Around 1980 at the height of our Cold War delusions, our whining about state-sponsored Russian teams went from quiet murmurs to full blown Olympic angst. American athletes bore the entire cost of their training, so it was deemed unfair that US amateurs had to compete against essentially state-sponsored professionals. A legitimate gripe, but didn't it make our winning moments, which were more often than not at the time, all the more fulfilling? Wasn't it enough that all this Soviet state-sponsored training often couldn't defeat the Olympic dreams of the kid next door?

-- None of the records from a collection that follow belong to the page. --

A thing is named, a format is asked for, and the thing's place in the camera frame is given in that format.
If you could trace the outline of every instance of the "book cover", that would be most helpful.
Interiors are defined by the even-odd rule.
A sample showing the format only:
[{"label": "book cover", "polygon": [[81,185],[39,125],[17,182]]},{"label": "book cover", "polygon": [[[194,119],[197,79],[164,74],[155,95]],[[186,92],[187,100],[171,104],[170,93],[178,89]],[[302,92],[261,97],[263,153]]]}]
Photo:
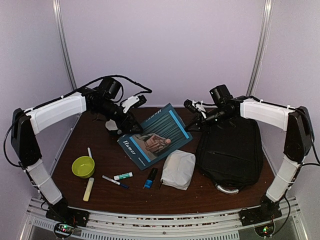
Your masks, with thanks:
[{"label": "book cover", "polygon": [[143,133],[126,134],[118,143],[130,159],[144,170],[190,142],[193,137],[169,103],[143,123]]}]

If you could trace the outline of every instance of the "yellow bowl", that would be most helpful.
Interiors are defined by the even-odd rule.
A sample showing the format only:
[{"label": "yellow bowl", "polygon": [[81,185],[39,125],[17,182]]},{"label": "yellow bowl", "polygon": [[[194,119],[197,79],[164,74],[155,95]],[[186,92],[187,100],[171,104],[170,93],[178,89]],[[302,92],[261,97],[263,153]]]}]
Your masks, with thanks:
[{"label": "yellow bowl", "polygon": [[95,172],[95,161],[89,156],[81,156],[73,162],[72,172],[82,179],[90,178]]}]

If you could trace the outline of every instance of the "green glue stick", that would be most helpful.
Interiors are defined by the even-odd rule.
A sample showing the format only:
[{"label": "green glue stick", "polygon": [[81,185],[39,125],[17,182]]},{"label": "green glue stick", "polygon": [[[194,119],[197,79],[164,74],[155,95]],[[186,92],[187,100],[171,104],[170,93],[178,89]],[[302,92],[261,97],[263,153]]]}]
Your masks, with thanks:
[{"label": "green glue stick", "polygon": [[120,174],[117,176],[114,176],[113,179],[114,180],[121,180],[121,179],[127,179],[127,178],[131,178],[133,177],[132,172],[128,172],[128,173],[124,173],[124,174]]}]

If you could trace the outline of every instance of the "table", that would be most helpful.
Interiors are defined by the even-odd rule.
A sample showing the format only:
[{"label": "table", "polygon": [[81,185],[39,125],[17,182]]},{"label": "table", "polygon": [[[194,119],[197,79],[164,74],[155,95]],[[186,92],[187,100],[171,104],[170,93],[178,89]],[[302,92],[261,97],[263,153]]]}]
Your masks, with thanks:
[{"label": "table", "polygon": [[[159,108],[146,107],[133,109],[132,112],[139,122],[150,117]],[[176,108],[177,113],[187,124],[193,117],[185,108]],[[262,173],[258,183],[245,187],[237,195],[226,195],[216,190],[209,178],[203,176],[199,169],[194,174],[189,188],[179,190],[163,185],[159,189],[164,160],[153,167],[158,174],[151,189],[143,189],[151,168],[144,171],[129,159],[120,145],[118,137],[110,136],[105,128],[105,121],[93,121],[95,115],[82,114],[53,172],[52,178],[71,207],[88,210],[107,211],[125,214],[190,214],[216,212],[260,204],[261,196],[266,192],[274,179],[268,161],[264,158]],[[181,150],[195,153],[200,133],[192,133],[193,140]],[[71,166],[75,159],[87,156],[87,147],[91,148],[95,161],[93,174],[94,184],[90,199],[83,201],[88,183],[73,175]],[[133,172],[133,177],[121,180],[129,186],[122,188],[102,178]]]}]

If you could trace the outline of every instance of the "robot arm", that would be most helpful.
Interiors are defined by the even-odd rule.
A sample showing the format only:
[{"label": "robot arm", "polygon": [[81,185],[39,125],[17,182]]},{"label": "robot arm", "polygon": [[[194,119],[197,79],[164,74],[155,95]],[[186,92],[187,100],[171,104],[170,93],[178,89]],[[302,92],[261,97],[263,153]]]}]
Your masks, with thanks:
[{"label": "robot arm", "polygon": [[269,220],[278,210],[280,200],[287,189],[294,183],[302,166],[305,156],[312,147],[314,134],[308,110],[301,106],[292,108],[263,102],[255,97],[240,96],[233,98],[225,85],[220,85],[210,91],[217,108],[203,111],[200,102],[186,100],[184,106],[193,113],[197,113],[186,130],[206,131],[210,126],[232,117],[243,117],[267,123],[286,132],[284,156],[281,167],[271,186],[261,198],[261,207],[255,211],[242,211],[242,217],[252,218],[247,225],[257,221]]},{"label": "robot arm", "polygon": [[26,110],[16,109],[13,113],[11,145],[15,150],[19,164],[28,175],[33,186],[49,204],[47,218],[71,224],[76,219],[78,226],[85,226],[89,213],[68,207],[67,200],[59,191],[41,160],[42,155],[36,135],[47,127],[70,116],[91,111],[113,120],[124,134],[143,131],[131,108],[137,108],[147,100],[143,95],[133,96],[117,105],[114,99],[121,84],[112,77],[105,77],[98,87],[81,87],[73,94],[59,100],[41,104]]}]

It wasn't really until 1984 when Olympic Uber Pimp Peter Ubberoth (who grew up just around the corner from me) turned the LA Olympics into a commercial event awash with so much blond hair and double D bra-size spectator close ups that you could be forgiven if you don't remember a single athlete (Greg Louganis). LA made US$250MM off the deal, but it didn't give us more success, better athletes or per capita more medals (look to obscure African nations for that). Anyway, why should that matter, as one Olympic mover and shaker once told me, "as long as our sponsors are satisfied with their investment" in this entertainment extravaganza.

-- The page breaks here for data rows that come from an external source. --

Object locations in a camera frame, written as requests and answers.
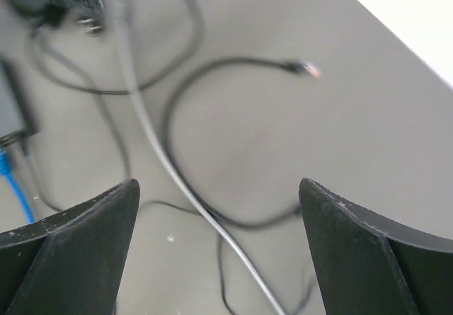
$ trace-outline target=concrete floor
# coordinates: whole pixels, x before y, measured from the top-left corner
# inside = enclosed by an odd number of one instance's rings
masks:
[[[356,0],[199,0],[207,37],[186,65],[146,92],[159,122],[171,89],[215,57],[309,59],[320,81],[230,68],[198,82],[176,114],[173,139],[184,172],[212,205],[261,219],[297,200],[301,178],[408,226],[453,239],[453,94]],[[141,80],[184,45],[181,0],[133,0]],[[17,61],[40,133],[33,153],[50,197],[71,207],[122,180],[117,151],[92,97],[58,88],[26,64],[26,29],[0,8],[0,49]],[[70,22],[52,44],[102,88],[122,88],[113,37],[88,40]],[[55,71],[67,75],[56,64]],[[188,202],[149,150],[129,101],[106,99],[126,139],[143,201]],[[17,154],[17,174],[30,177]],[[23,225],[0,184],[0,230]],[[50,214],[33,201],[40,217]],[[234,231],[281,302],[293,309],[314,274],[302,221],[259,234]],[[215,233],[164,207],[140,214],[119,293],[119,314],[228,314],[219,296]],[[273,314],[231,250],[228,298],[238,314]],[[303,314],[325,314],[319,290]]]

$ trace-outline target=white wall
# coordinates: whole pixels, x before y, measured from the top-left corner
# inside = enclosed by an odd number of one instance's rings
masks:
[[[358,0],[453,86],[453,0]]]

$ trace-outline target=power adapter
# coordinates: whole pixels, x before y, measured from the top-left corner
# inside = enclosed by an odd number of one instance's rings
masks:
[[[37,132],[13,65],[0,58],[0,147]]]

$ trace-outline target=cable plug
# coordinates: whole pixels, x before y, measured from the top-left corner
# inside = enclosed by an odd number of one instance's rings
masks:
[[[280,68],[294,74],[310,74],[314,78],[321,78],[321,71],[310,62],[287,61],[282,62]]]
[[[7,176],[11,173],[8,156],[3,149],[0,149],[0,176]]]

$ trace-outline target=blue cable
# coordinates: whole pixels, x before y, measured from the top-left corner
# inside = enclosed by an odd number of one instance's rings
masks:
[[[13,175],[11,175],[11,167],[8,162],[8,157],[6,152],[0,149],[0,175],[5,178],[5,181],[8,183],[9,188],[12,189],[14,195],[19,201],[19,204],[22,207],[23,214],[27,223],[33,223],[35,221],[33,213],[31,212],[30,206],[27,203],[25,195],[23,194],[19,184],[17,184]]]

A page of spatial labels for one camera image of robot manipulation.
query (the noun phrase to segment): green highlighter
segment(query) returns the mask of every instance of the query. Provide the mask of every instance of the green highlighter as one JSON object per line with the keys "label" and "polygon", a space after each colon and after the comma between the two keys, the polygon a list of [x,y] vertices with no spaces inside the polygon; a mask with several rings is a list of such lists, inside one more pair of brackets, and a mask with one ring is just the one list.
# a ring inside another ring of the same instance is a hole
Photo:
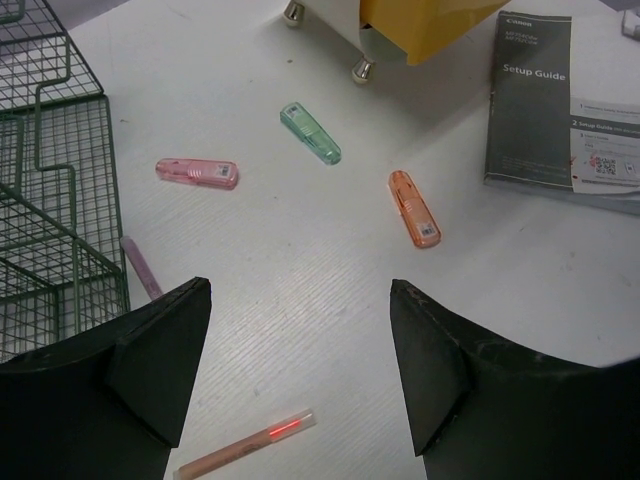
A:
{"label": "green highlighter", "polygon": [[335,165],[342,158],[340,147],[298,102],[290,103],[282,109],[280,121],[326,165]]}

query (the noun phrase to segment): pink marker
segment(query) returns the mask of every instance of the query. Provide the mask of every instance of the pink marker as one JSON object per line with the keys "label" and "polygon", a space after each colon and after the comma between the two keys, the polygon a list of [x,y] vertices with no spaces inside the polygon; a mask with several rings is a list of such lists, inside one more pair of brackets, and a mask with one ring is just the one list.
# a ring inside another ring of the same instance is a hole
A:
{"label": "pink marker", "polygon": [[138,278],[142,283],[142,286],[147,291],[149,298],[151,300],[155,300],[163,295],[162,289],[158,282],[156,282],[153,273],[151,273],[151,269],[149,269],[149,265],[147,265],[146,260],[140,253],[136,242],[134,242],[130,237],[122,237],[120,239],[120,246],[122,250],[124,250],[125,255],[131,262],[133,269],[138,274]]}
{"label": "pink marker", "polygon": [[233,162],[163,158],[156,164],[162,180],[232,190],[238,184],[238,167]]}

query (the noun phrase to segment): setup guide booklet
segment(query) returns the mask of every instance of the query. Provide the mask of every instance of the setup guide booklet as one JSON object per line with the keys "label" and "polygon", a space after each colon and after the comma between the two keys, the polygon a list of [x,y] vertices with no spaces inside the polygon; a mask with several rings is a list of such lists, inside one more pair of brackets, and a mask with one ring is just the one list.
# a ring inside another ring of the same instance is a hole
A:
{"label": "setup guide booklet", "polygon": [[500,13],[486,183],[640,214],[640,42],[621,18]]}

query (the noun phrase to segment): qr code
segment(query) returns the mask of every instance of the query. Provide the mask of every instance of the qr code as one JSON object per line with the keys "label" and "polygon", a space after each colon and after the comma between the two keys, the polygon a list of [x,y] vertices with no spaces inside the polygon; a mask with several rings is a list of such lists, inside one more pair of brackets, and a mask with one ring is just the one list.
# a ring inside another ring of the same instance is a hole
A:
{"label": "qr code", "polygon": [[616,161],[612,158],[595,157],[596,173],[602,175],[617,175]]}

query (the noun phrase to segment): red light
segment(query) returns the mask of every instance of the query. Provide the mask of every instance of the red light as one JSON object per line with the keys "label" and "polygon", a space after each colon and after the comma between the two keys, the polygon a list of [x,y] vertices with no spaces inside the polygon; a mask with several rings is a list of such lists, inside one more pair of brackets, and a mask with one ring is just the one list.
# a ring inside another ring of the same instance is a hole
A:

It's not that the athletes are any less extraordinary, it's that they got lost among the business of the Olympics, a business that has become so adulterated on so many levels that Jerry McGuire wouldn't believe its current incarnation. That squeaky clean Mormon-ic Utah would get caught up in a IOC sex, bribes and favors scandal is almost laughable. It's so, well, British if you will. And it is rumored that's exactly how London got the 2012 games.

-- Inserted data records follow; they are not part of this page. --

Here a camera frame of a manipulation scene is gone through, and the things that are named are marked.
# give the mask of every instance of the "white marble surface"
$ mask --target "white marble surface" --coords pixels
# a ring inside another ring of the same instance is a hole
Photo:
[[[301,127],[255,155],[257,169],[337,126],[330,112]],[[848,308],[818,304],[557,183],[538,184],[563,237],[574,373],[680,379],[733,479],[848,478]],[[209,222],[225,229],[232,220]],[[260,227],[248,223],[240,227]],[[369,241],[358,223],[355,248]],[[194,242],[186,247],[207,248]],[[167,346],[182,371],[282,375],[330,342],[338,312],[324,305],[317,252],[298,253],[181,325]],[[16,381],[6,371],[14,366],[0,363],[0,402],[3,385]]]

Then we are shocked and surprised that China has not "kept its promises about smog-control, spying, media access and democracy". Well, Boo Hoo. They've simply taken a page out of our Collective Book of BS and learned that for a price the IOC will sellout to just about anyone. And given that my country was one of the forefathers in bastardizing the Olympics, how dare we be so smug about any country? After all, if corporate sponsors and steroids weren't propping up our athletes the way that the Chinese government is propping up the US dollar, we'd get lapped by "poorer" Africans (and Zimbabwe would probably have a stronger currency).
While sponsorship and commercial endorsements were genius business moves in their time, and they help amateur athletes with training costs, what seems to have been sacrificed forever is against-all-odds amateur athletic exceptionalism. The Olympics have become a folly of doping, professional athletes and endorsement deals, all made possible by an ethically-challenged IOC and a collusive democracy destroying corporate media. As for the corporate sponsors, let's just say that if Visa spent as much time assisting Interpol in tracking down all the child porn publishers who accept Visa as they do in preparing for the Olympics, we might be living in a very different world indeed.